The present application is a continuation of and claims the benefit of priority under 35 U.S.C. §120 to U.S. patent application Ser. No. 12/573,656, filed Oct. 5, 2009, which claims the benefit under 35 U.S.C. §119(e) of U.S. Provisional Patent Application Ser. No. 61/102,852, filed Oct. 5, 2008, the benefit of priority of each of which is claimed hereby, and each of which are incorporated by reference herein in its entirety.

This document relates to control of hearing assistance devices and more particularly to remote control of hearing assistance devices.

BACKGROUND

Hearing assistance devices facilitate hearing by wearers. One such hearing assistance device is a hearing aid. Wearers of hearing aids prefer that they be small in size, lightweight, not readily visible, and relatively low power to avoid frequent replacement of batteries. Such designs are available, yet control of such devices can be complicated due to their small size. Some designs include buttons and switches for adjustment of volume and other functions, but wearers frequently have difficulty changing settings and operating the devices with such small controls. Thus, there is a need in the art for a more elegant interface which wearers can use to control their hearing assistance devices.

SUMMARY

This document provides method and apparatus for control of hearing assistance devices, including hearing aids. The present disclosure relates to methods and apparatus of communicating instructions to a hearing assistance device, such as a hearing aid. In various embodiments instructions are formed using tones sent to the hearing assistance device. The instructions can be used to control the operation of the hearing assistance device. These instructions can be transmitted using audio signals, magnetic or near field radio frequency signals, far field radio frequency signals, or direct connections in various embodiments. The signals may include dual tone multifunction signals or other nonstandard signals. Various detection processes are provided which include but are not limited to using a modified complex Goertzel algorithm to detect tones. The remote device can be a standard device or can be modified to provide the proper signals. The following techniques can be applied to hearing assistance devices including, but not limited to completely-in-the-canal devices, in-the-canal devices, behind-the-ear devices, receiver-in-canal devices, and implanted devices, such as cochlear implants.

This Summary is an overview of some of the teachings of the present application and is not intended to be an exclusive or exhaustive treatment of the present subject matter. Further details about the present subject matter are found in the detailed description and the appended claims. The scope of the present invention is defined by the appended claims and their equivalents.

BRIEF DESCRIPTION OF DRAWINGS

FIG. 1 shows a system where a remote device is operated to send signals to hearing assistance device, according to one embodiment of the present subject matter.

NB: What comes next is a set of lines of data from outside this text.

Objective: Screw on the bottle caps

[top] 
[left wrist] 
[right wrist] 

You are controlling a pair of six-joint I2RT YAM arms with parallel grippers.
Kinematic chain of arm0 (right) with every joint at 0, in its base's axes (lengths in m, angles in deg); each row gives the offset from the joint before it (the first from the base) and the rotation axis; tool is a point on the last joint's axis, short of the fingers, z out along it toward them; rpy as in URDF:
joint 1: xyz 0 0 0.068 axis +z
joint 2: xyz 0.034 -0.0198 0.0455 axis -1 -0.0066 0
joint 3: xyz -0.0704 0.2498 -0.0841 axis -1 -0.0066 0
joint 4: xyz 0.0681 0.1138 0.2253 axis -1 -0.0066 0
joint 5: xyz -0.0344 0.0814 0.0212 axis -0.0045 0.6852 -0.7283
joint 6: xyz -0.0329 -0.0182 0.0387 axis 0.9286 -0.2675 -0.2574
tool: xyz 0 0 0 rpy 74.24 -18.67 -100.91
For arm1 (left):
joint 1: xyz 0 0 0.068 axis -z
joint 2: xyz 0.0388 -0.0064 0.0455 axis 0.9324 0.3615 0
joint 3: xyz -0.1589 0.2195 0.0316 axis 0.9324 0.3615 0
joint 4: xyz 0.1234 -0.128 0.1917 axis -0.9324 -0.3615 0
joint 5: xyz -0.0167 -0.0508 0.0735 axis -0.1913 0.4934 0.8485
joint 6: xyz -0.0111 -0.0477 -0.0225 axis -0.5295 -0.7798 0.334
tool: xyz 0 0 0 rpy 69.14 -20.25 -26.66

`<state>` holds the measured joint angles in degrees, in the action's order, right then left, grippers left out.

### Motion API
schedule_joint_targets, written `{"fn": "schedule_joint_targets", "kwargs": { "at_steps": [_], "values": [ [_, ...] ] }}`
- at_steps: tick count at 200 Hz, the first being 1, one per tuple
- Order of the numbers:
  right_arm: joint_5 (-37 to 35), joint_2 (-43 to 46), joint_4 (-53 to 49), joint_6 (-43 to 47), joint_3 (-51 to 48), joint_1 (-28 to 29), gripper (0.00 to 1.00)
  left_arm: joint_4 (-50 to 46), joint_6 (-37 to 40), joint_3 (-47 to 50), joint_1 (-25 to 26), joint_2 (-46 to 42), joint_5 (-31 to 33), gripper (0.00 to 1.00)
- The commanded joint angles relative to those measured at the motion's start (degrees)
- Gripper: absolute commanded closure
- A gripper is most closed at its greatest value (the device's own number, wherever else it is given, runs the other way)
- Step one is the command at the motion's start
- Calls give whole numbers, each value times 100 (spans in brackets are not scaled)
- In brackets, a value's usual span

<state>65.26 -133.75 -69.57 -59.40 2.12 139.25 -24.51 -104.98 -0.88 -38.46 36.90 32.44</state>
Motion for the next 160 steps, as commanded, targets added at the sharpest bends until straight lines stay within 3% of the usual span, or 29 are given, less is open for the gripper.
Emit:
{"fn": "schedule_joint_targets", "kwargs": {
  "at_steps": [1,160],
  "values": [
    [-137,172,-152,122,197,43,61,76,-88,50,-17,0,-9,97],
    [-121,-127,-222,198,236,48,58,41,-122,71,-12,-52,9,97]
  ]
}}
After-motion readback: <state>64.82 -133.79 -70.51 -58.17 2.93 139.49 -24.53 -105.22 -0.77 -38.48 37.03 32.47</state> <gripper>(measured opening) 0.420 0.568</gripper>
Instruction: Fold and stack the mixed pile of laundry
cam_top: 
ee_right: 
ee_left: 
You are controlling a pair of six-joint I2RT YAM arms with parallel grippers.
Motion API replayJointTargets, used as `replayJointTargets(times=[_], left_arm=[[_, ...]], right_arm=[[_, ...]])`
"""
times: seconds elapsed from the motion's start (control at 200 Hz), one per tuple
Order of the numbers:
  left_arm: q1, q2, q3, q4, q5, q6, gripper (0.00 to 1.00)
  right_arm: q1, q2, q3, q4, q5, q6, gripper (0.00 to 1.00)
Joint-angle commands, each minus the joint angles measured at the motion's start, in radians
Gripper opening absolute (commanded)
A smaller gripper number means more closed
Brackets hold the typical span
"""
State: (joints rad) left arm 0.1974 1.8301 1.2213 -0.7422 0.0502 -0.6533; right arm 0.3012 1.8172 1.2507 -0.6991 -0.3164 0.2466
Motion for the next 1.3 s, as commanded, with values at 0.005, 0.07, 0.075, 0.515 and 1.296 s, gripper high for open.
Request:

FIG. 2 shows a hearing assistance device and some components, according to one embodiment of the present subject matter.

FIGS. 3-4 show a subband modified Goertzel algorithm used to detect signals for the desired input signal, according to one embodiment of the present subject matter.

FIG. 5 shows the calculations performed for generating the discrete Fourier index, k, for each tone of interest, according to one embodiment of the present subject matter.

FIG. 6 shows a mapping of DTMF frequencies to a keypad for each keypress.

FIG. 7 shows a mapping of the frequencies of a DTMF keypad to bands in a WOLA analysis filterbank, according to one embodiment of the present subject matter.

FIG. 8 shows performance data for a hearing assistance device receiving DTMF signals with speech interference, according to one embodiment of the present subject matter.

FIG. 9 shows performance data for a hearing assistance device receiving DTMF signals with music interference, according to one embodiment of the present subject matter.

DETAILED DESCRIPTION

The following detailed description of the present invention refers to subject matter in the accompanying drawings which show, by way of illustration, specific aspects and embodiments in which the present subject matter may be practiced. These embodiments are described in sufficient detail to enable those skilled in the art to practice the present subject matter. References to “an”, “one”, or “various” embodiments in this disclosure are not necessarily to the same embodiment, and such references contemplate more than one embodiment. The following detailed description is, therefore, not to be taken in a limiting sense, and the scope is defined only by the appended claims, along with the full scope of legal equivalents to which such claims are entitled.

The present disclosure relates to methods and apparatus of communicating instructions to a hearing assistance device, such as a hearing aid. In various embodiments instructions are formed using tones sent to the hearing assistance device. The instructions can be used to control the operation of the hearing assistance device. These instructions can be transmitted using audio signals, magnetic or near field radio frequency signals, far field radio frequency signals, or direct connections in various embodiments. The signals may include dual tone multifunction signals or other nonstandard signals. Various detection processes are provided which include but are not limited to using a modified complex Goertzel algorithm to detect tones. The remote device can be a standard device or can be modified to provide the proper signals. The following techniques can be applied to hearing assistance devices including, but not limited to completely-in-the-canal devices, in-the-canal devices, behind-the-ear devices, receiver-in-canal devices, and implanted devices, such as cochlear implants. FIG. 1 shows a system 10 where a remote device 14 is operated to send signals to hearing assistance device 12, according to one embodiment of the present subject matter. The hearing assistance device 12 is demonstrated as a completely-in-the-canal hearing aid; however, it is understood that other hearing assistance devices and other hearing aids may be used without departing from the scope of the present subject matter. Such other hearing aids include, but are not limited to, in-the-canal devices, behind-the-ear devices, receiver-in-canal devices, and implantable devices, such as cochlear implants.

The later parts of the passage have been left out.